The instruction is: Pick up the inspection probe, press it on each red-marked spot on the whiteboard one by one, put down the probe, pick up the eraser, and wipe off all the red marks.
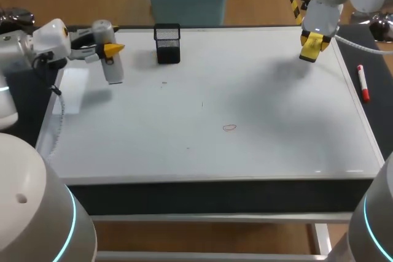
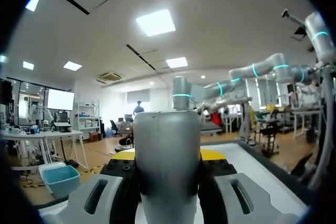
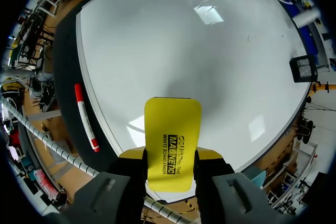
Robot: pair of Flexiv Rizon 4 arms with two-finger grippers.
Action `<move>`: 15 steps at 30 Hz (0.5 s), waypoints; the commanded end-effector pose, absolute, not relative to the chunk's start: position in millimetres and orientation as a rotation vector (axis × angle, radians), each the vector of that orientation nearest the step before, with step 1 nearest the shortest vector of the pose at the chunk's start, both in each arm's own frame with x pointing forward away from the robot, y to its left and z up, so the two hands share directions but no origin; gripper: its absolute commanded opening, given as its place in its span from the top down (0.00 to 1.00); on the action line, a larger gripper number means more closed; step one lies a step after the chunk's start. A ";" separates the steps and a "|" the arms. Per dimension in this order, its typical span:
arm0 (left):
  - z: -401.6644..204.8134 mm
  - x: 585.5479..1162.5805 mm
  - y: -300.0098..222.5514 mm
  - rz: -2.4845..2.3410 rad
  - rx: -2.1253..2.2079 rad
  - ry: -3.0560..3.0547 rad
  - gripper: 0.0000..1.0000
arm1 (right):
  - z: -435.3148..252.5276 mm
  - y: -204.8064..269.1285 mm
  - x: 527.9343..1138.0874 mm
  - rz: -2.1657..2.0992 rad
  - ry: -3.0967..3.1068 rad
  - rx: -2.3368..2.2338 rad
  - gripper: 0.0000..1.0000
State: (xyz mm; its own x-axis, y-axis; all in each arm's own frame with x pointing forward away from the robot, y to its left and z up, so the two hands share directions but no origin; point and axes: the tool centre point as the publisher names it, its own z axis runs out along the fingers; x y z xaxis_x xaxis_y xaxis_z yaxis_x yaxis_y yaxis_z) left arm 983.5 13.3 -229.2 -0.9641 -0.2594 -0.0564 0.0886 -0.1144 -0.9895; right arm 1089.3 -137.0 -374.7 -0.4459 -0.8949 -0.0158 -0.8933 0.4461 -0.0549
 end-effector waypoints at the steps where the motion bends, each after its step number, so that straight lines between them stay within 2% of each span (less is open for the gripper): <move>1: -231.2 988.2 19.1 -2.185 -0.186 1.914 1.00 | -373.7 -137.5 1090.6 -0.062 2.637 -1.636 1.00; 15: -232.7 999.6 36.8 -2.172 -0.230 1.925 1.00 | -373.7 -137.5 1090.6 -0.062 2.637 -1.636 1.00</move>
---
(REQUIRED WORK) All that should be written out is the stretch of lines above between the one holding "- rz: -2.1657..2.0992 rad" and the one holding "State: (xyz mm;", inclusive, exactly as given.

(RESPONSE BELOW)
  - rz: -2.1657..2.0992 rad
  - ry: -3.0967..3.1068 rad
  - rx: -2.3368..2.2338 rad
  - gripper: 0.0000..1.0000
State: (xyz mm; its own x-axis, y-axis; all in each arm's own frame with x pointing forward away from the robot, y to its left and z up, so the two hands share directions but no origin; point and axes: the tool centre point as the publisher names it, its own z axis runs out along the fingers; x y z xaxis_x xaxis_y xaxis_z yaxis_x yaxis_y yaxis_z) left arm 983.5 13.3 -229.2 -0.9641 -0.2594 -0.0564 0.0886 -0.1144 -0.9895; right arm 1089.3 -137.0 -374.7 -0.4459 -0.8949 -0.0158 -0.8933 0.4461 -0.0549

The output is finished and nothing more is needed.